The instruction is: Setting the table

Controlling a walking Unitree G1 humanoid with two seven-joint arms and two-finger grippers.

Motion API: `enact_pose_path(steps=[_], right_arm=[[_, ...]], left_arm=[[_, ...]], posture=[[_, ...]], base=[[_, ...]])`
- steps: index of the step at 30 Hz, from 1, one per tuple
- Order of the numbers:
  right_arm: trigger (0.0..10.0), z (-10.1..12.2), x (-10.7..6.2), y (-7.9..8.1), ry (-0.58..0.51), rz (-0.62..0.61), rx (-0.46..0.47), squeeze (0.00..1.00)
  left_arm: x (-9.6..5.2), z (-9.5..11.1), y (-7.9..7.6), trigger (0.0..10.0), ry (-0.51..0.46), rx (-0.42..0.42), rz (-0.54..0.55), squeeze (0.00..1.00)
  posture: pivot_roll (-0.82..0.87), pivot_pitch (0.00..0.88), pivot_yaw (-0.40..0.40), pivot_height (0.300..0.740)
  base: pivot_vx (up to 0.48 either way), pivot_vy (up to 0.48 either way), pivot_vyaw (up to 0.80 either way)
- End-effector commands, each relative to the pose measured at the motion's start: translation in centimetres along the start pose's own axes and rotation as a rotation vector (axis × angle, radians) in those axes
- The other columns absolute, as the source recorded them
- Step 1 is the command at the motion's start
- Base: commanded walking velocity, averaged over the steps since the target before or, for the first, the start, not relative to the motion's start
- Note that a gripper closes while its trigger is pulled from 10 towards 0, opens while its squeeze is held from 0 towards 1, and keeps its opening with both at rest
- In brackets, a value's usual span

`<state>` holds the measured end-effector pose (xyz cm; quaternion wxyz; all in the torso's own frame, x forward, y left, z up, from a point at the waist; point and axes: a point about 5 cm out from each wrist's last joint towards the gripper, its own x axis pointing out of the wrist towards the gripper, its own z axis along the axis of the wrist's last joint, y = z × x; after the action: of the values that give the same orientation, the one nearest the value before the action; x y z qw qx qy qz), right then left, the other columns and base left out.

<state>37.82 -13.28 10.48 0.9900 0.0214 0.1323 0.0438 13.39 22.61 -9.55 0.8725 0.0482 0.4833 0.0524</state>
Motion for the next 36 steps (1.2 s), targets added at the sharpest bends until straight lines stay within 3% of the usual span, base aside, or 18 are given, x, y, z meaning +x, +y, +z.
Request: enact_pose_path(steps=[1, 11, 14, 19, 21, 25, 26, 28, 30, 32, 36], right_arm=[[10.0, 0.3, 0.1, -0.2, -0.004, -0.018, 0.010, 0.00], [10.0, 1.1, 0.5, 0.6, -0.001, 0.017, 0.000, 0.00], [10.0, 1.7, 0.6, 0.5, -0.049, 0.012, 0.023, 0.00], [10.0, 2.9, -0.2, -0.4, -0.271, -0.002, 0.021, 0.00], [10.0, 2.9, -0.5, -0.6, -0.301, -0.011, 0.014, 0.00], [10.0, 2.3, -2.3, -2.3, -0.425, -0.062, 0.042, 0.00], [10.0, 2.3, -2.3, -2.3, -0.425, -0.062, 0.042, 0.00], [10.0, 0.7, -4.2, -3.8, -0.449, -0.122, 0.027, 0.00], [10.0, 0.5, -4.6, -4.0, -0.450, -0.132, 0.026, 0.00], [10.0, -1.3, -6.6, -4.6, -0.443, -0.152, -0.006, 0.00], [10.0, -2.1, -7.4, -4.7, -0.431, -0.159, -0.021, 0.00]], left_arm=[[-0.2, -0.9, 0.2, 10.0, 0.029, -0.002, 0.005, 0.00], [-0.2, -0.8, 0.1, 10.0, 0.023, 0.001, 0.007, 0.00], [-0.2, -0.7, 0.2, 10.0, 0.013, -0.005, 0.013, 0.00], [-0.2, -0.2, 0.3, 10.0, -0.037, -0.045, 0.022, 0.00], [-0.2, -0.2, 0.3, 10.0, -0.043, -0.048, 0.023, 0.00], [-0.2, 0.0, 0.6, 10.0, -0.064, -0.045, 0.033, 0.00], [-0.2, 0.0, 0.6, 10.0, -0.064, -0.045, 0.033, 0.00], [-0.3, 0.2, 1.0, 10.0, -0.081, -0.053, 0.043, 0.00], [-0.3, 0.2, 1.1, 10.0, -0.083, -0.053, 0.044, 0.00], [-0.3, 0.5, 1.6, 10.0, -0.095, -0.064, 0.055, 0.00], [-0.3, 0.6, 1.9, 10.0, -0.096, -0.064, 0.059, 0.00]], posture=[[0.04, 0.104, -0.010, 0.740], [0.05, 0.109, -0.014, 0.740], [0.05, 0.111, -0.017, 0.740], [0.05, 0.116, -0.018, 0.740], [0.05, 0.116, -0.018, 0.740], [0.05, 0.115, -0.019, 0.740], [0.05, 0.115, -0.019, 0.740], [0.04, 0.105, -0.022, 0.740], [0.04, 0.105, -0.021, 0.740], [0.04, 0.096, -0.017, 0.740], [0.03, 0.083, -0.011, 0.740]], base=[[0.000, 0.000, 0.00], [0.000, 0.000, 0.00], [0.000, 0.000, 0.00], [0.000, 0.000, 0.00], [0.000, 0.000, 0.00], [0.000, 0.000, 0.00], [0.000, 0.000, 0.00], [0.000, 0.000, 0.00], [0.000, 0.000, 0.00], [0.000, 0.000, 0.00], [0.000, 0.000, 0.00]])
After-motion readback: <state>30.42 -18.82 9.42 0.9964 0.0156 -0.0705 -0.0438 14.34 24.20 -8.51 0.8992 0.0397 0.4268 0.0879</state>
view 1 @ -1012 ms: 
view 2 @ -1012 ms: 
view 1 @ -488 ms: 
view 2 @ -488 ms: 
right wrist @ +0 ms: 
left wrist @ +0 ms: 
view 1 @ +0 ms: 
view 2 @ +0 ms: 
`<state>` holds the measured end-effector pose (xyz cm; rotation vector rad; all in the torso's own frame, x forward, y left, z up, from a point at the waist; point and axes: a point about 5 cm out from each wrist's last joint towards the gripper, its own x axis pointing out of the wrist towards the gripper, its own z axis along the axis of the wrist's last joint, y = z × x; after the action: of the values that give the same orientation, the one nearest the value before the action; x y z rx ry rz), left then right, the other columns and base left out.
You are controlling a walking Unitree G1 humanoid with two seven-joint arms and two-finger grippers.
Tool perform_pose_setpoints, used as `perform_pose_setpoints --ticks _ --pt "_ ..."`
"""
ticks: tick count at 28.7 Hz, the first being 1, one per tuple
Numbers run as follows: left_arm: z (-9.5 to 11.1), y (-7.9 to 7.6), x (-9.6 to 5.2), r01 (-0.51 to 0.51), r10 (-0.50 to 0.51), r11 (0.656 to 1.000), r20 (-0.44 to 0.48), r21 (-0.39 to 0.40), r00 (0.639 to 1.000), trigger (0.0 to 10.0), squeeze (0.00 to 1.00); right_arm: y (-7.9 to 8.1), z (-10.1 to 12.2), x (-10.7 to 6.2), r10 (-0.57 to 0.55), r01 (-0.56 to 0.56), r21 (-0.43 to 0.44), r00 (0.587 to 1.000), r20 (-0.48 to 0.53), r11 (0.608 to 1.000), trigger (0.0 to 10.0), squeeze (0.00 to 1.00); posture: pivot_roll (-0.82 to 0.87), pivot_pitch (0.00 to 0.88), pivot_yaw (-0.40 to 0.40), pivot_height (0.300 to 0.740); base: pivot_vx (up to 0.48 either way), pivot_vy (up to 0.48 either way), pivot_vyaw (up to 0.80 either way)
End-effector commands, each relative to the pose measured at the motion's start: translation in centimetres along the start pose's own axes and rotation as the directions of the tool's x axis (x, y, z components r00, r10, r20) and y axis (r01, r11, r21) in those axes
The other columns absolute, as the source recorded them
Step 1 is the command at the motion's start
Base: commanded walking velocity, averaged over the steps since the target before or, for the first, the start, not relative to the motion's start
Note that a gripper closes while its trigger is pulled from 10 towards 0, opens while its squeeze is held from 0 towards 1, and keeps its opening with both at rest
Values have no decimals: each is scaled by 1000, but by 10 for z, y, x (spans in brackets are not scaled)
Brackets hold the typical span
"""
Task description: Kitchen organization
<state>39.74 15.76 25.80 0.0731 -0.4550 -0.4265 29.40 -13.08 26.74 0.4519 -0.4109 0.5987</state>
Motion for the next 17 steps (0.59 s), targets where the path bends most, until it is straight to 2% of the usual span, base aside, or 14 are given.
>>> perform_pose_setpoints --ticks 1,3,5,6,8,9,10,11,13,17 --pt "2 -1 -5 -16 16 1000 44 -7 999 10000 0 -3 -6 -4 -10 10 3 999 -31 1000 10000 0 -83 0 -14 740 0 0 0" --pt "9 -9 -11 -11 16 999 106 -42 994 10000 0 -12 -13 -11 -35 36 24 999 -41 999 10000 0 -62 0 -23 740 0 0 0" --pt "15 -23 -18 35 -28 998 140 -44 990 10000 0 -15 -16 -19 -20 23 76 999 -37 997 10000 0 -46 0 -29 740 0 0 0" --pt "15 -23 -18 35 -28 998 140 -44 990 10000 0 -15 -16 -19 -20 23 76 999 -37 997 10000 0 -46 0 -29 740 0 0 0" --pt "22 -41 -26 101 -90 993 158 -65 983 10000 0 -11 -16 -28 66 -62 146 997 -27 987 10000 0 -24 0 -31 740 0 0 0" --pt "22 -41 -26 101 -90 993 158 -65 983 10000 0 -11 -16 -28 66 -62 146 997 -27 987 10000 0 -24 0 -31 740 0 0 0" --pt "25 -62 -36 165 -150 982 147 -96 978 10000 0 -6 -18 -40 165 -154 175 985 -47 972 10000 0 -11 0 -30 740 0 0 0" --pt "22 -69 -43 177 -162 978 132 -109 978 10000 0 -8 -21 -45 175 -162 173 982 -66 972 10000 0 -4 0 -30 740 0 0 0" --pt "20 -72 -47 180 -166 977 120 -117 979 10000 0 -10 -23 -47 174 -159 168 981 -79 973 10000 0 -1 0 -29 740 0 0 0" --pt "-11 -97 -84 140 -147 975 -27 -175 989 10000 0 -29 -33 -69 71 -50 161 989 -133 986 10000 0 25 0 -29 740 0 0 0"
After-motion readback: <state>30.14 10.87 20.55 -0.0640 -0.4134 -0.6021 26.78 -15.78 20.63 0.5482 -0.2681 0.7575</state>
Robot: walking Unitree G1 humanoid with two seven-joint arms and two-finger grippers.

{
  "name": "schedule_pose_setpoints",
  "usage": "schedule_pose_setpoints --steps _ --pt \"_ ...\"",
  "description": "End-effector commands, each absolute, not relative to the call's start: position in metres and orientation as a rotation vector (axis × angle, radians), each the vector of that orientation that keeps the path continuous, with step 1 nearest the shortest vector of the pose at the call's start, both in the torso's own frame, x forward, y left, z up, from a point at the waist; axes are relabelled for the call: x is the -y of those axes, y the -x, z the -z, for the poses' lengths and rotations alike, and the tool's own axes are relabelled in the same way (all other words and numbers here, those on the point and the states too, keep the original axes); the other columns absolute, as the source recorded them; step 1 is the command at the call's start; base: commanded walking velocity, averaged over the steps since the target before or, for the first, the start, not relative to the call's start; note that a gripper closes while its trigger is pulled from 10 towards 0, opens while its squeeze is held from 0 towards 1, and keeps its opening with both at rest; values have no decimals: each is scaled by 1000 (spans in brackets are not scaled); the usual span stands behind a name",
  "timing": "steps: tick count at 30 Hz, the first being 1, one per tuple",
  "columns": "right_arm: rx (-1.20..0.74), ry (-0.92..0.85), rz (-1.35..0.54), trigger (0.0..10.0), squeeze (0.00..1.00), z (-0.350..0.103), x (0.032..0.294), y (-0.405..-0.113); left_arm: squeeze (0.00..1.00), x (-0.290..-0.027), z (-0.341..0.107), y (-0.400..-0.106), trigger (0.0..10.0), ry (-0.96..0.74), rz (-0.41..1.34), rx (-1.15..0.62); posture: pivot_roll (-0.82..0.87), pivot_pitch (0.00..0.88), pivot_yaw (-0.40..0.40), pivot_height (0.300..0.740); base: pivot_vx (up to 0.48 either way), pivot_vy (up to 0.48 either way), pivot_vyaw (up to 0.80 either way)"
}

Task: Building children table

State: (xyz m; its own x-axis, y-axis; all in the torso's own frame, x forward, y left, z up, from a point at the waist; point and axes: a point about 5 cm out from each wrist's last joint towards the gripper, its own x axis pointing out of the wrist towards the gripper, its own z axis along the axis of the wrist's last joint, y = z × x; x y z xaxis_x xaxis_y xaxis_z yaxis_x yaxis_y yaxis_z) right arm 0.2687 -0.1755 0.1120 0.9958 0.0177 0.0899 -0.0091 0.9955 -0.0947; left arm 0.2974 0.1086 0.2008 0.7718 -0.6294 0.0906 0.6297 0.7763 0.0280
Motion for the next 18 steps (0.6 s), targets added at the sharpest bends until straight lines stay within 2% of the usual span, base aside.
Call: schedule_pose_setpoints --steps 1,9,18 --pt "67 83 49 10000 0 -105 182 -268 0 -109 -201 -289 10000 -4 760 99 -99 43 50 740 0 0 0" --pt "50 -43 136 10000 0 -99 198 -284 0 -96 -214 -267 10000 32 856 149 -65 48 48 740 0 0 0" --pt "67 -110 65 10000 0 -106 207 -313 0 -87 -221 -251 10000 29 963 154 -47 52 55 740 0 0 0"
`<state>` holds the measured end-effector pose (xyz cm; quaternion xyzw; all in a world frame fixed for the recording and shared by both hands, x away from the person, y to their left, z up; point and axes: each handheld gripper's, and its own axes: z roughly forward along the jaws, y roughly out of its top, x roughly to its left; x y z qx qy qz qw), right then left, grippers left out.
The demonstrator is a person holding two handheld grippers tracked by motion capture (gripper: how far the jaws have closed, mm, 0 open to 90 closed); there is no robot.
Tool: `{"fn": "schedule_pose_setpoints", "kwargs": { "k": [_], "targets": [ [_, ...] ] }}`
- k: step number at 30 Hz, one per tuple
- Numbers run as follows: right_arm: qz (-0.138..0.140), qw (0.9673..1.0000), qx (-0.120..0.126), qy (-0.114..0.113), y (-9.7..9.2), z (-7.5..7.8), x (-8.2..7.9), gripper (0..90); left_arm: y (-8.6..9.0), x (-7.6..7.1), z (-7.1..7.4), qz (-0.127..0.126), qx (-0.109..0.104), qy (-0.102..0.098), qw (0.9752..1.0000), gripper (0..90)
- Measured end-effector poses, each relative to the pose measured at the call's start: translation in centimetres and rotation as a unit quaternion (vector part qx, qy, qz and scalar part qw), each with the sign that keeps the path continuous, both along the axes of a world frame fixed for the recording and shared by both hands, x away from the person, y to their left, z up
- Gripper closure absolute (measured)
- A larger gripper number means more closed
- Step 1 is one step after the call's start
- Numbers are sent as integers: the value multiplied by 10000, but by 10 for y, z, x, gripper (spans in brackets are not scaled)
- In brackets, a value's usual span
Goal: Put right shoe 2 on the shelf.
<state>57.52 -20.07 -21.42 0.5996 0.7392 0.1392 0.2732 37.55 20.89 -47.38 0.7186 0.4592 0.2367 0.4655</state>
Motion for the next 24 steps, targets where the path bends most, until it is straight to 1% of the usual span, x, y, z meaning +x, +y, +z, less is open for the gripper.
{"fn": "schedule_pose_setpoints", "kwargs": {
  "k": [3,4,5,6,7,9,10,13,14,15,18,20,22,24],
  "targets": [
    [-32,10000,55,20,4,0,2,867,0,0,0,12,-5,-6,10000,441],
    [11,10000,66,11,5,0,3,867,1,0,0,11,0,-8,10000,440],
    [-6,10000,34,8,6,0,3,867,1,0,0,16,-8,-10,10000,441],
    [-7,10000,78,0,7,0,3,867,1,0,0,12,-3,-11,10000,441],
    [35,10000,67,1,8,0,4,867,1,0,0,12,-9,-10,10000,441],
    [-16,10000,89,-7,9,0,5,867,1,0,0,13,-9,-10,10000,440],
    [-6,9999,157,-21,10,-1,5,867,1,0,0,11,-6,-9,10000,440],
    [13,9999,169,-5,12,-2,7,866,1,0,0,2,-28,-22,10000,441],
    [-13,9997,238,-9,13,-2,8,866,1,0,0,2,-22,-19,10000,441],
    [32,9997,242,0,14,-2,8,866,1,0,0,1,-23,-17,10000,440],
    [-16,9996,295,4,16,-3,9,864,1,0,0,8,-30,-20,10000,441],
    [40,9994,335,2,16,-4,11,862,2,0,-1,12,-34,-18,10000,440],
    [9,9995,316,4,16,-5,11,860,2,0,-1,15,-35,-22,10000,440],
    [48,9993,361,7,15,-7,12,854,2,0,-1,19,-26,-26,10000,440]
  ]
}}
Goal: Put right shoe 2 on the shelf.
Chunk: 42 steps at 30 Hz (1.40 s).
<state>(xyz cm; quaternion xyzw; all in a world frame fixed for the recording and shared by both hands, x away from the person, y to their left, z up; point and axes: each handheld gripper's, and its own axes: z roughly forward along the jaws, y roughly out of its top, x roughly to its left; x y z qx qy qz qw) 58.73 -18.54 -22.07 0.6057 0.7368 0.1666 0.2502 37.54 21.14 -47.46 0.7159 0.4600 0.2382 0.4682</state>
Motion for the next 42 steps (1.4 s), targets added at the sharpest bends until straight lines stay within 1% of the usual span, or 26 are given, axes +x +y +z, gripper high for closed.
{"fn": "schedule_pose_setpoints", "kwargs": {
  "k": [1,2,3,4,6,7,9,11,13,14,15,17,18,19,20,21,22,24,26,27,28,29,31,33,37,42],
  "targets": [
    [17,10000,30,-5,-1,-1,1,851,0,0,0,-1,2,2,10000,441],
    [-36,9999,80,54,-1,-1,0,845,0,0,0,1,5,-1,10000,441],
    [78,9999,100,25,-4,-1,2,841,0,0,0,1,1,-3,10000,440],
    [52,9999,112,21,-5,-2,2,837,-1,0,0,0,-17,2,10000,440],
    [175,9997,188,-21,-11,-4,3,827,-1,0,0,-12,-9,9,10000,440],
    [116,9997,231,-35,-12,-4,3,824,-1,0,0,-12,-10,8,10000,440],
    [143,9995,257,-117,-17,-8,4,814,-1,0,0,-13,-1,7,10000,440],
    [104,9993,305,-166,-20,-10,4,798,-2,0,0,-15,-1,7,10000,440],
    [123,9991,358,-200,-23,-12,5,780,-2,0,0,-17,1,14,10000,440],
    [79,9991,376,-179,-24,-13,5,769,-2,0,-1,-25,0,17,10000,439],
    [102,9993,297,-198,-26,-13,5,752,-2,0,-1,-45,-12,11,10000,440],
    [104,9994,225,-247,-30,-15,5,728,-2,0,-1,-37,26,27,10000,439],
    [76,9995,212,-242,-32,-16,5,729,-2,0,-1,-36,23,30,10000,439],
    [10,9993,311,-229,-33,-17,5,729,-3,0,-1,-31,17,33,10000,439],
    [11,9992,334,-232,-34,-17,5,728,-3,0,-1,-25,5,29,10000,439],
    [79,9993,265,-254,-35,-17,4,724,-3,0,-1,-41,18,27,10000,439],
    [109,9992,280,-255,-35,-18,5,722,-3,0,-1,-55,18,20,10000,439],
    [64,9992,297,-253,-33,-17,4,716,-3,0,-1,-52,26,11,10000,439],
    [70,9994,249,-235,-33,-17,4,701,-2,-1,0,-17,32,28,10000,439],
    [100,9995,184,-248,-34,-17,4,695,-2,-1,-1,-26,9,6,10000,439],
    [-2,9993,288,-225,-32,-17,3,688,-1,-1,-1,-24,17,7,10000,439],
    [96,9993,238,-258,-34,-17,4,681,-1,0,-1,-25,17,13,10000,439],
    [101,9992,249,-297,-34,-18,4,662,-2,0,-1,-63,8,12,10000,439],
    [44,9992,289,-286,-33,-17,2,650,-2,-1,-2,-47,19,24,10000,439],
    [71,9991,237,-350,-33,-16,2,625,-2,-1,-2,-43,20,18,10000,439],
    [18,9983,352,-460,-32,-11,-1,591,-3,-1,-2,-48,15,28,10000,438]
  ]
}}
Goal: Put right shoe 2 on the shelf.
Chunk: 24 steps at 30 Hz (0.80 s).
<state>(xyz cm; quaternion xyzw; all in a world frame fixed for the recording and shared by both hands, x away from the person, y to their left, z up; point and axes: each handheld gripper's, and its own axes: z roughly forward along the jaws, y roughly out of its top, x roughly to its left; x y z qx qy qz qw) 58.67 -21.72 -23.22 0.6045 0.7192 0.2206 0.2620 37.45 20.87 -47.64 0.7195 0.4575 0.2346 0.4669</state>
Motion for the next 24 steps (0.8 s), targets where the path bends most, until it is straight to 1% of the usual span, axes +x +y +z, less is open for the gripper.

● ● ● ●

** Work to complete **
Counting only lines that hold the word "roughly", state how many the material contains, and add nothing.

** Written response **
3